Module Linear_algebra

module Linear_algebra: sig .. end
Some basic linear algebra code, so that basic operations can be done without introducing a dependency on Lacaml/LAPACK. Currently only has the minimum needed to do ordinary least squares.

Matrices are represented via float array array, in row-major order.


module Vec: sig .. end
Vectors
module Mat: sig .. end
Matrices
val qr : ?in_place:bool ->
Mat.t -> Mat.t * Mat.t
qr A returns the QR-decomposition of A as a pair (Q,R). A must have at least as many rows as columns and have full rank.

If in_place (default: false) is true, then A is overwritten with Q.

val triu_solve : Mat.t ->
Vec.t -> Vec.t Core.Std.Or_error.t
triu_solve R b solves R x = b where R is an m x m upper-triangular matrix and b is an m x 1 column vector.

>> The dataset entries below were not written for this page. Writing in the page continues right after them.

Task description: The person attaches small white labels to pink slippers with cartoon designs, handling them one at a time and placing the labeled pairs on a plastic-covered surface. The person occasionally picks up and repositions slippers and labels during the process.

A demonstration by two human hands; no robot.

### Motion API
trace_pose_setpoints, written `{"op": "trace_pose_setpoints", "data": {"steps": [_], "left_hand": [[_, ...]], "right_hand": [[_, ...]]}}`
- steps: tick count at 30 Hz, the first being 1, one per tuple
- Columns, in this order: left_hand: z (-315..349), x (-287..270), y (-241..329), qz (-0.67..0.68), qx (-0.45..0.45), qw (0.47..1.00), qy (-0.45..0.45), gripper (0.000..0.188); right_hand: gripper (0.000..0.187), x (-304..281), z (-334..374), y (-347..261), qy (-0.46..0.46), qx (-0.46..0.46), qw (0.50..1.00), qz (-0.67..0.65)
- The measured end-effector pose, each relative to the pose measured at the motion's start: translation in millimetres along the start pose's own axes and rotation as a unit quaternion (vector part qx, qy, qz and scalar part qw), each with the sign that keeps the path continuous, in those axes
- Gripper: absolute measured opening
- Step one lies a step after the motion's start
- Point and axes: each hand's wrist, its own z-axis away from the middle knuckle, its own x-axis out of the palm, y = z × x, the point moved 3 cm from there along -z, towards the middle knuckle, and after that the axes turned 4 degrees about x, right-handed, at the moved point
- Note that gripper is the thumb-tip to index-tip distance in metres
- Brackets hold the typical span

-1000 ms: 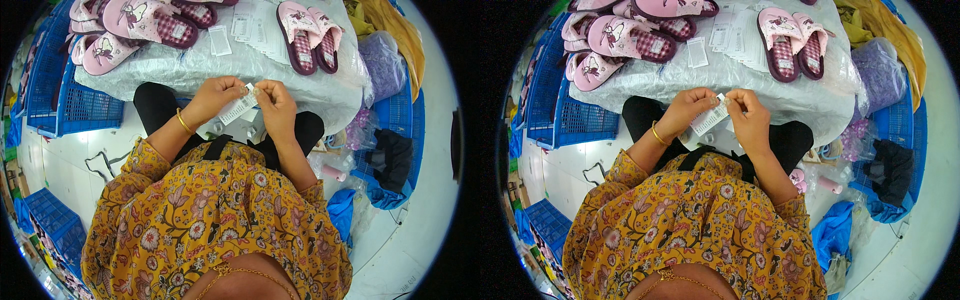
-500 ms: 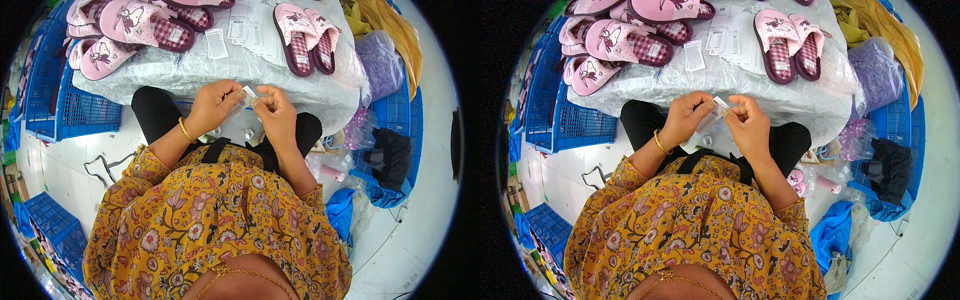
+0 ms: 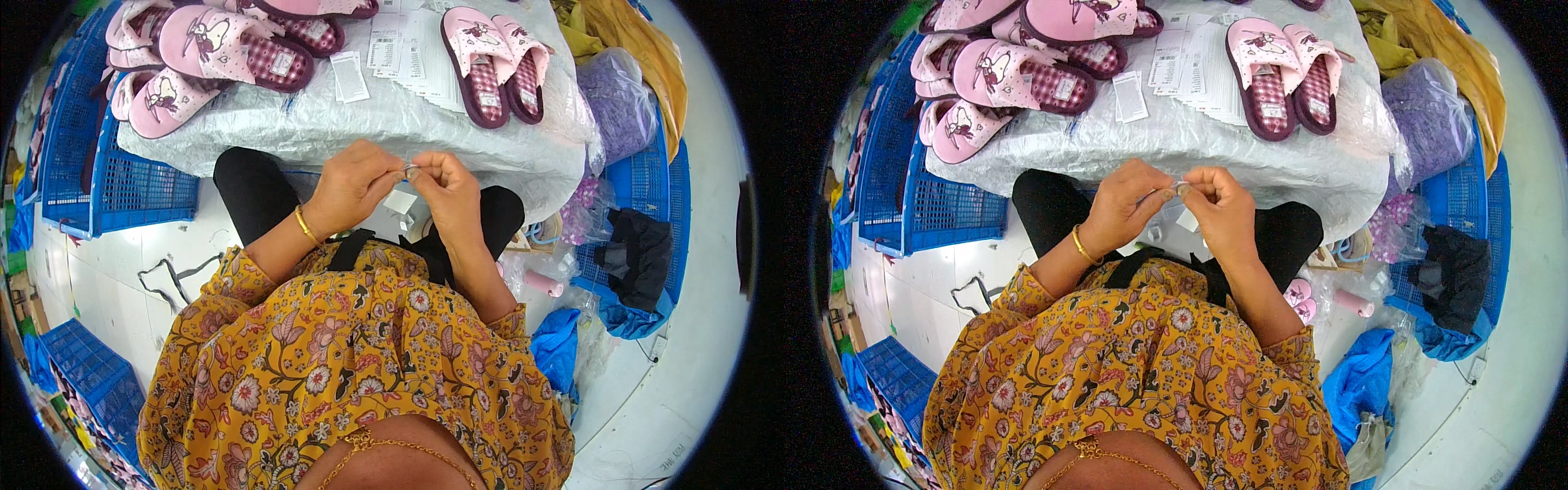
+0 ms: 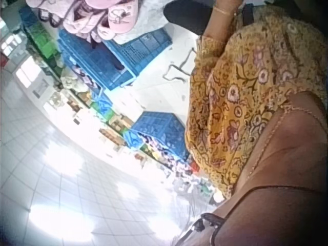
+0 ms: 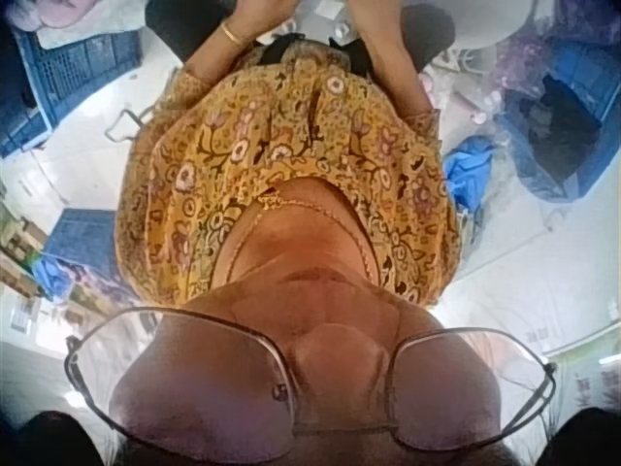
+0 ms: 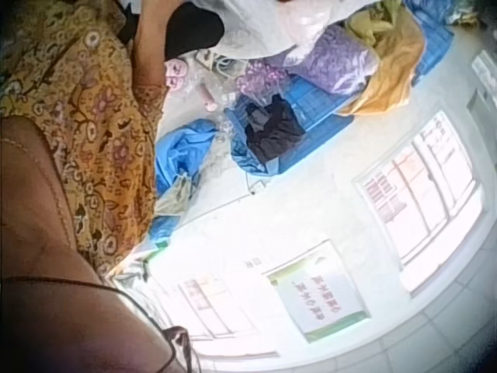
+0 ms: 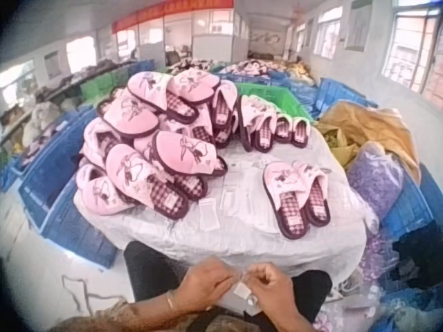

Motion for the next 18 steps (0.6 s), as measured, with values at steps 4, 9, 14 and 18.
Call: {"op": "trace_pose_setpoints", "data": {"steps": [4,9,14,18], "left_hand": [[3.0,0.1,-18.3,0.199,-0.213,0.951,-0.1,0.018],[0.8,2.9,-21.0,0.165,-0.221,0.948,-0.16,0.016],[-4.4,0.3,-15.3,0.061,-0.16,0.977,-0.128,0.014],[-16.3,-0.8,-2.5,0.052,-0.159,0.978,-0.128,0.016]], "right_hand": [[0.015,-4.5,6.2,1.6,-0.031,-0.01,0.995,0.095],[0.016,-1.2,9.5,3.6,-0.069,-0.002,0.996,0.059],[0.017,-7.3,8.6,-0.9,-0.112,-0.01,0.988,0.11],[0.015,-16.3,1.3,-4.3,-0.065,-0.157,0.97,0.172]]}}
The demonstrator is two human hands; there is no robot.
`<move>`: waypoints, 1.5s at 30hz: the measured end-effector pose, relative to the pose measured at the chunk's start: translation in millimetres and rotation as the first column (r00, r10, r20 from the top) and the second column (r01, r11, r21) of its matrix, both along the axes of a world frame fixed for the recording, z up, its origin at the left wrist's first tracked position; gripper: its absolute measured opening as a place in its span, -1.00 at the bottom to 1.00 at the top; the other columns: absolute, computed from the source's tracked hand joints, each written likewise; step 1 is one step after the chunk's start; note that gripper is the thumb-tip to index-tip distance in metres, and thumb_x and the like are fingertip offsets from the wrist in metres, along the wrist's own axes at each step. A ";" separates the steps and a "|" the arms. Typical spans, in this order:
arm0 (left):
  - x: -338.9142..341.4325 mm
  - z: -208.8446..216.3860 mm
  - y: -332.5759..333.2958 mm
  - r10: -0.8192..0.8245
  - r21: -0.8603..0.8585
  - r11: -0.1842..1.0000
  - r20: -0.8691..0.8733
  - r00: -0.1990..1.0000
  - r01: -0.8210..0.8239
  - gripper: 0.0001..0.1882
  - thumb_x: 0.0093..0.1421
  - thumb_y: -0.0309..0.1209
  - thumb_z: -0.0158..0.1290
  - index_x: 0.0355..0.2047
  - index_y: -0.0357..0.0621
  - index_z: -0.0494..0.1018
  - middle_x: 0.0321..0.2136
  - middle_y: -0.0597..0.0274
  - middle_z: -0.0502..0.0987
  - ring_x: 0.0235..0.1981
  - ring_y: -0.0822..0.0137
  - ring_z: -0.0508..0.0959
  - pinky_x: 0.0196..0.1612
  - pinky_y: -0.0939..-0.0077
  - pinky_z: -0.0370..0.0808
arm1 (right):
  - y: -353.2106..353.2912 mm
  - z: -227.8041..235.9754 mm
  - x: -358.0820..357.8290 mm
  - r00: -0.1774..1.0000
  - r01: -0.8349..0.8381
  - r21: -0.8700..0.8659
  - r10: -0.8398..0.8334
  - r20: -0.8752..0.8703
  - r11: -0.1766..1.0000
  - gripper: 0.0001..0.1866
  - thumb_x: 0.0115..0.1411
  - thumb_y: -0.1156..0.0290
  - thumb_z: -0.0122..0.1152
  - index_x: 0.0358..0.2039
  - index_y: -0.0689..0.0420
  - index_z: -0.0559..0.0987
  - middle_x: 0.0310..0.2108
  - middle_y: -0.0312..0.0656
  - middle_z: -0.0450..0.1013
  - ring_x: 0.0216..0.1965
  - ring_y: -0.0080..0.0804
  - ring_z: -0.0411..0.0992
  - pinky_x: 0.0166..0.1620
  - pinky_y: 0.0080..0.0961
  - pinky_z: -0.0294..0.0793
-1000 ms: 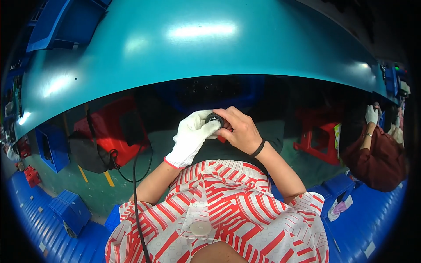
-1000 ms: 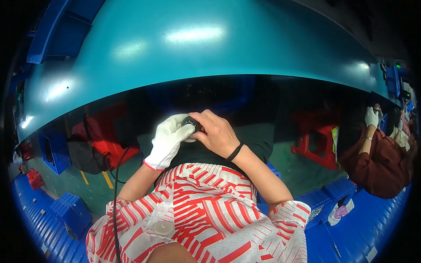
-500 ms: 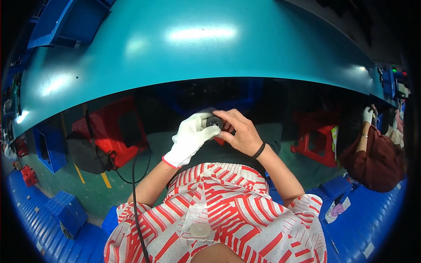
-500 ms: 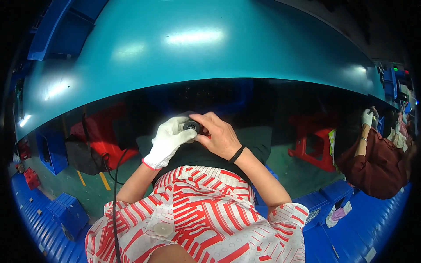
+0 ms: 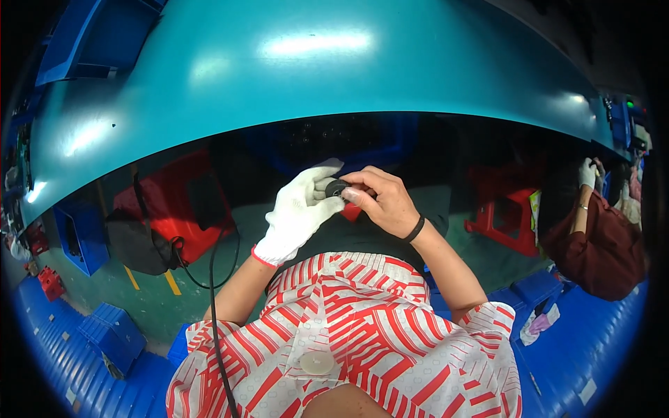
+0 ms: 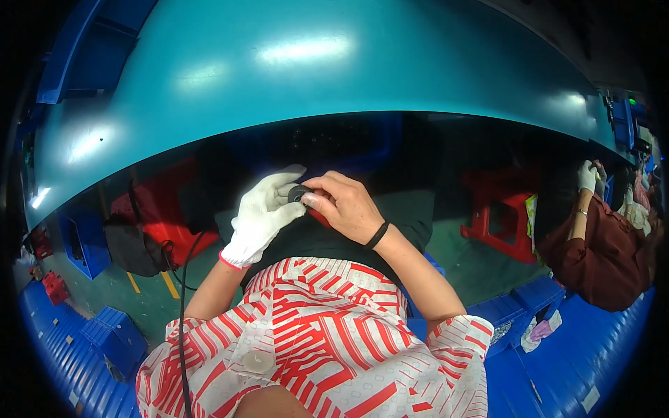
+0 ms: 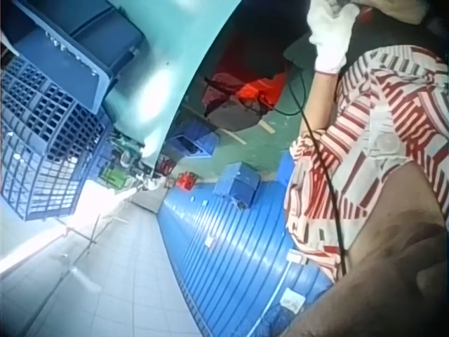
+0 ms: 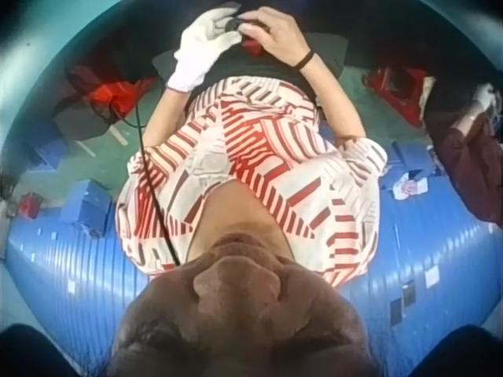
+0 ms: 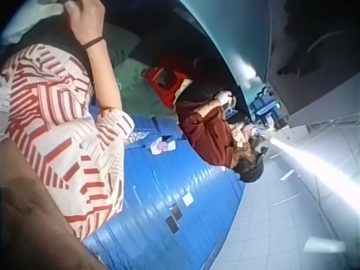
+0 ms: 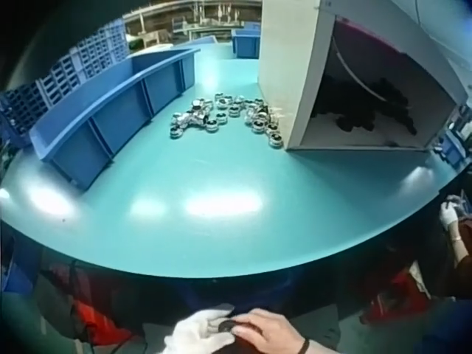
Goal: The person is assembling fidget spinners by pressing metal center bearings into black outer rings at a factory workbench.
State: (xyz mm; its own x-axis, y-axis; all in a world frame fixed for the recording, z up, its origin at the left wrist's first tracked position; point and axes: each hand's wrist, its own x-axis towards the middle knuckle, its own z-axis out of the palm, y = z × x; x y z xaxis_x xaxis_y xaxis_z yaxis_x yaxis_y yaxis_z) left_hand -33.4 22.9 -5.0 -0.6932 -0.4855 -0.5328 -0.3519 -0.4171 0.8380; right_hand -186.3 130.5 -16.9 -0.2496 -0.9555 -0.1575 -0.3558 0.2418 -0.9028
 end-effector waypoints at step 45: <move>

mul A B computes the matrix product A * B. If transa (default: false) is true, then we compute A' * B where A' denotes the transpose of A.
val mul_mv : ?transa:bool ->
Mat.t -> Vec.t -> Vec.t
mul_mv A x computes the product A * x (where M is a matrix and x is a column vector).
val ols : ?in_place:bool ->
Mat.t ->
Vec.t -> Vec.t Core.Std.Or_error.t
ols A b computes the ordinary least-squares solution to A x = b. A must have at least as many rows as columns and have full rank.

This can be used to compute solutions to non-singular square systems, but is somewhat sub-optimal for that purpose.

The algorithm is to factor A = Q * R and solve R x = Q' b where Q' denotes the transpose of Q.

If in_place (default: false) is true, then A will be destroyed.